Exercise details: From the line holding "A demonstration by" to the final line below, restate each line word for word and add nothing.
START Dataset content
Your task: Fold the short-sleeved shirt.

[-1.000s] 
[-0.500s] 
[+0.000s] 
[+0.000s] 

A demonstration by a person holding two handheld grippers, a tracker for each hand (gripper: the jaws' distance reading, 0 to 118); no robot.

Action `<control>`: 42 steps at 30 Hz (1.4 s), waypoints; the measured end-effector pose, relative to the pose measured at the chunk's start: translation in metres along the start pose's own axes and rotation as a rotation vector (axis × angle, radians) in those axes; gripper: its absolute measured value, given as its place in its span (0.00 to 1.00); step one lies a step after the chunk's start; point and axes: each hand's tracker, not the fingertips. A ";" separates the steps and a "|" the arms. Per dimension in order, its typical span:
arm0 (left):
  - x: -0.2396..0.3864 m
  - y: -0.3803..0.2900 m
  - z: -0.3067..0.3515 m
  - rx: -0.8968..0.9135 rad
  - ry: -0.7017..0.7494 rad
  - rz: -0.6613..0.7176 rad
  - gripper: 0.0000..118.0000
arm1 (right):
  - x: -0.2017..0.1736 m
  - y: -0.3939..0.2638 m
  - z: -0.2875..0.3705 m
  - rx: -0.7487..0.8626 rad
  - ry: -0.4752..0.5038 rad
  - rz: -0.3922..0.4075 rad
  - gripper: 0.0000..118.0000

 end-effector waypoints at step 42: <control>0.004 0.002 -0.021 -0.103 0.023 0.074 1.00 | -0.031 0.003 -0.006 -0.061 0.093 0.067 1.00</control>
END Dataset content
Result of this task:
A demonstration by a person holding two handheld grippers, a tracker for each hand (gripper: the jaws' distance reading, 0 to 118); no robot.

Action `<control>`: 42 steps at 30 Hz (1.4 s), waypoints; the measured end-effector pose, relative to the pose measured at the chunk's start: translation in metres along the start pose's own axes and rotation as a rotation vector (axis × angle, radians) in those axes; gripper: its absolute measured value, given as its place in its span (0.00 to 1.00); step one lies a step after the chunk's start; point and axes: each hand's tracker, not the fingertips. A ";" separates the steps and a "|" the arms. Per dimension in order, its typical span:
arm0 (left):
  - x: -0.2396..0.3864 m
  - y: -0.3803..0.2900 m
  - z: -0.3067..0.3515 m
  - rx: -0.8968..0.9135 rad
  - ry: -0.7017..0.7494 rad
  - rz: -0.6613..0.7176 rad
  - gripper: 0.0000..118.0000
arm1 (right):
  - x: -0.2017..0.1736 m
  - y: -0.3939..0.2638 m
  - z: -0.2875..0.3705 m
  - rx: -0.7487..0.8626 rad
  - ry: -0.4752..0.5038 rad
  - rz: -0.3922..0.4075 rad
  - gripper: 0.0000..118.0000

 end-effector waypoints at step 42: <control>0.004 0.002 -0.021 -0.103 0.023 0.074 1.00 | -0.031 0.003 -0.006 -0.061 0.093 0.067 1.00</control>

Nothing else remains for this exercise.